Né en 1970 à Buenos Aires, Pablo Flaiszman débute en 1990 sa formation artistique en Argentine. Dans le silence de ses gravures, se croisent les regards pudiques de personnages ayant élu résidence dans l’œuvre intime de l’artiste. On y décèle des moments de lueurs, des surfaces caressées par l’ombre et la lumière, des frémissements opaques de gris, où les encres plongent l’atmosphère en de taiseux havres d’intensité.

Dans sa dernière série de gravures, baptisée Short stories, les scènes domestiques représentées par l’artiste deviennent des lieux d’écoute, de débat ou de réconfort. Accoudés à une table, appuyés contre un dossier, ou simplement assis dans l’espace, les personnages de Pablo Flaiszman évoluent dans le brut du réel ; c’est une demeure où les humains se retrouvent pour se comprendre, pour colorer leur existence du regard de l’autre.

C’est une humanité de tous les jours que montre l’artiste, sa plasticité face à ce qui effleure notre sensibilité et fait grandir notre pensée. Peut-être que Pablo Flaiszman cherche ici l’équilibre subtil entre ouverture et intégrité, un dialogue au lent mutisme, ou un fragile moment où l’anecdotique du présent se densifie en une vertigineuse dramaturgie.

Lieven Demunter :

Lieven Demunter est un artiste sculpteur belge né en 1962. Ses œuvres, amalgames de céramique et de plâtre, incarnent un univers représentatif peuplé d’êtres chimériques aux origines plurielles.

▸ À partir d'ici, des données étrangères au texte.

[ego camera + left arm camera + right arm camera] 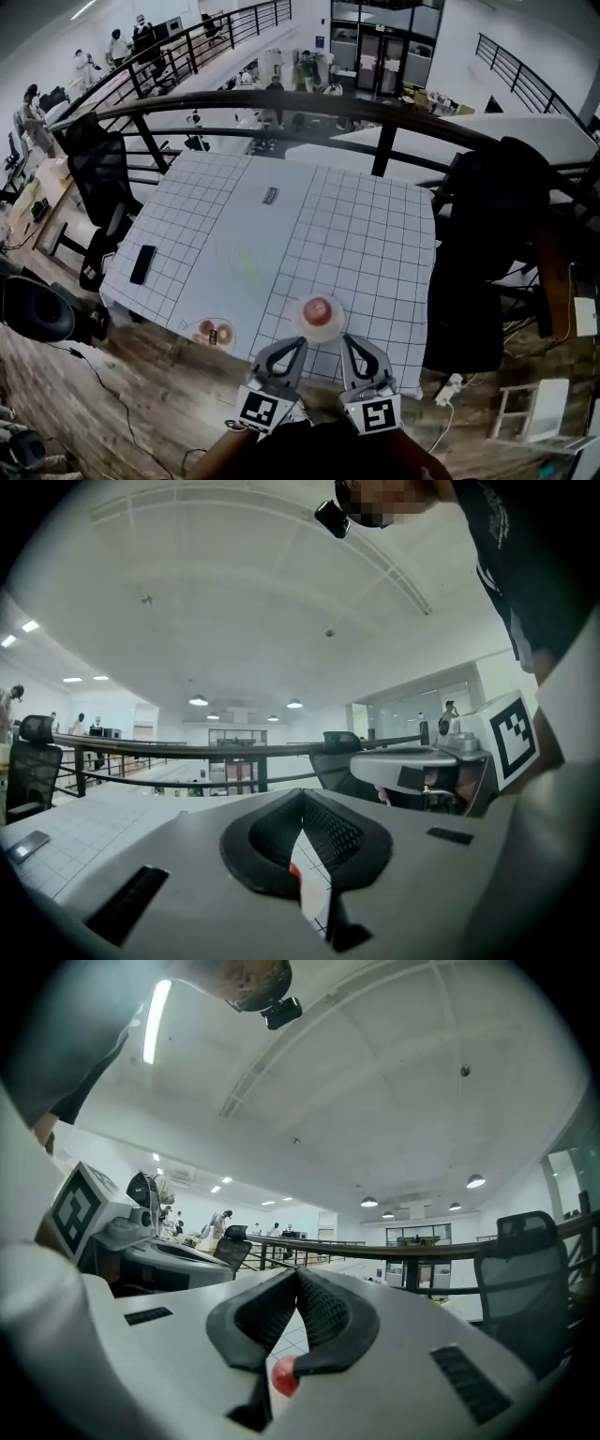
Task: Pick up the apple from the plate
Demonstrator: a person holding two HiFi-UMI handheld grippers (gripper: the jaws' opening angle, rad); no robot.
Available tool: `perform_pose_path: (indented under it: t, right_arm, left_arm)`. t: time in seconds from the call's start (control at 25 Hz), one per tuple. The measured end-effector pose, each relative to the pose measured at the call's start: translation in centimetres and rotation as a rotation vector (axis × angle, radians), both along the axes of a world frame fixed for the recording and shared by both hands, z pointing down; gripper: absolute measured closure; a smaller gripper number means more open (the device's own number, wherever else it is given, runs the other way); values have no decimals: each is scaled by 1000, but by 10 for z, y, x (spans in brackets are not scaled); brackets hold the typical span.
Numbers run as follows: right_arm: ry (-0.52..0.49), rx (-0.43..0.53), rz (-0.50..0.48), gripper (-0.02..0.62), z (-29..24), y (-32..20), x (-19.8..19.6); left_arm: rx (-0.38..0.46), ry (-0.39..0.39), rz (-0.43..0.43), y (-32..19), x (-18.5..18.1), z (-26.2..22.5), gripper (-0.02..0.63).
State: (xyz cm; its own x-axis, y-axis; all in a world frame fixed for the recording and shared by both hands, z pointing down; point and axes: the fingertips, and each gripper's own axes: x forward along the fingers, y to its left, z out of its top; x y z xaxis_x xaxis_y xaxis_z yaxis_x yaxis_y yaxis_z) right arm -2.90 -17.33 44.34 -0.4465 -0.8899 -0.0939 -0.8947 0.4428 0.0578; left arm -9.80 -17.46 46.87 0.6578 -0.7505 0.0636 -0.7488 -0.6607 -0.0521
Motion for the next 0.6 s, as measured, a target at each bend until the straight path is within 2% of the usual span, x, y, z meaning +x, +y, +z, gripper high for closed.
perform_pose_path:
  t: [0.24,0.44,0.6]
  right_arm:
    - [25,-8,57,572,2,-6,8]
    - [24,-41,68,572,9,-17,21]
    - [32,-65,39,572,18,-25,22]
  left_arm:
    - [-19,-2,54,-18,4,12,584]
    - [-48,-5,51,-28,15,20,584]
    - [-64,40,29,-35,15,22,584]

Bien qu’éloignées des modèles les ayant inspirées, transparaît dans ces sculptures le souvenir, familier et nostalgique, de ces anciennes silhouettes de l’imaginaire.

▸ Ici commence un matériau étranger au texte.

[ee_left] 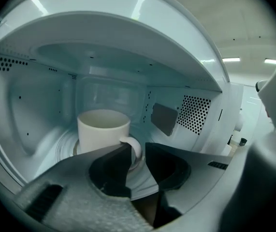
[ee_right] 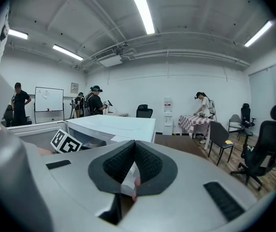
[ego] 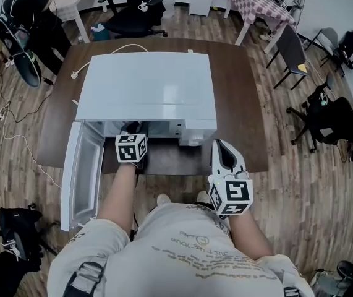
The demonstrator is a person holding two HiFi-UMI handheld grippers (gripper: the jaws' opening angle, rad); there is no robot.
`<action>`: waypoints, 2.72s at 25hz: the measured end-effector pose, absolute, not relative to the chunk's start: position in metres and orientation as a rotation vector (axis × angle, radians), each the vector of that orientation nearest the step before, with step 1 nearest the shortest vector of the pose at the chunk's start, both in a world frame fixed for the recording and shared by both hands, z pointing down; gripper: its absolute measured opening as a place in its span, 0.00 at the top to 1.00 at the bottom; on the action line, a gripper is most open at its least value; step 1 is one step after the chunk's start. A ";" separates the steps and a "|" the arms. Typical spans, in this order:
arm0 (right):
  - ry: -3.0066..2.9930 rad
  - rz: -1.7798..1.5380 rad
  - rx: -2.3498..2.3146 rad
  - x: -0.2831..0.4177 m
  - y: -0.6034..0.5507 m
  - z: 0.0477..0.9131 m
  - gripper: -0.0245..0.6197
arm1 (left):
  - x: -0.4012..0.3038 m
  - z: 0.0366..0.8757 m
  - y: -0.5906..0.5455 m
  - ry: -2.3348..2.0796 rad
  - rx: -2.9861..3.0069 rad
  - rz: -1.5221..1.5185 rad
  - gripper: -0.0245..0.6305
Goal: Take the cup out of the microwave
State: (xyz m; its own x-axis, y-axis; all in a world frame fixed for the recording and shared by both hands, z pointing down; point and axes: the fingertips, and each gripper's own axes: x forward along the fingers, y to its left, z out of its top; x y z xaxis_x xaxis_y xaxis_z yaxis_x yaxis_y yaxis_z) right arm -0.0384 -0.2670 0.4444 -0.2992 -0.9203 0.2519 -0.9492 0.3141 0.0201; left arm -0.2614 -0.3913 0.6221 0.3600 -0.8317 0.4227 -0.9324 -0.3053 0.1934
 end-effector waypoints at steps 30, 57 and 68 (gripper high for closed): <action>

Ces formes, déstructurées par l’inconscient et le temps, prennent appui sur le réel pour exister sous de nouvelles raisons. Elles se mutent en idées, en personnages aux fictions existentielles, puis se figent en des reliques parcellaires d’anatomie.

À mi-chemin entre l’animalier et l’humain, entre la bête et la noblesse, c’est dans les angles morts de l’esprit que s’épanouissent ces sculptures. C’est là que fleurit le rêve de leur conception. Des visions paradoxales qui ressurgissent pourtant au contact du toucher, dans le creux de la main et sur les reliefs de la céramique.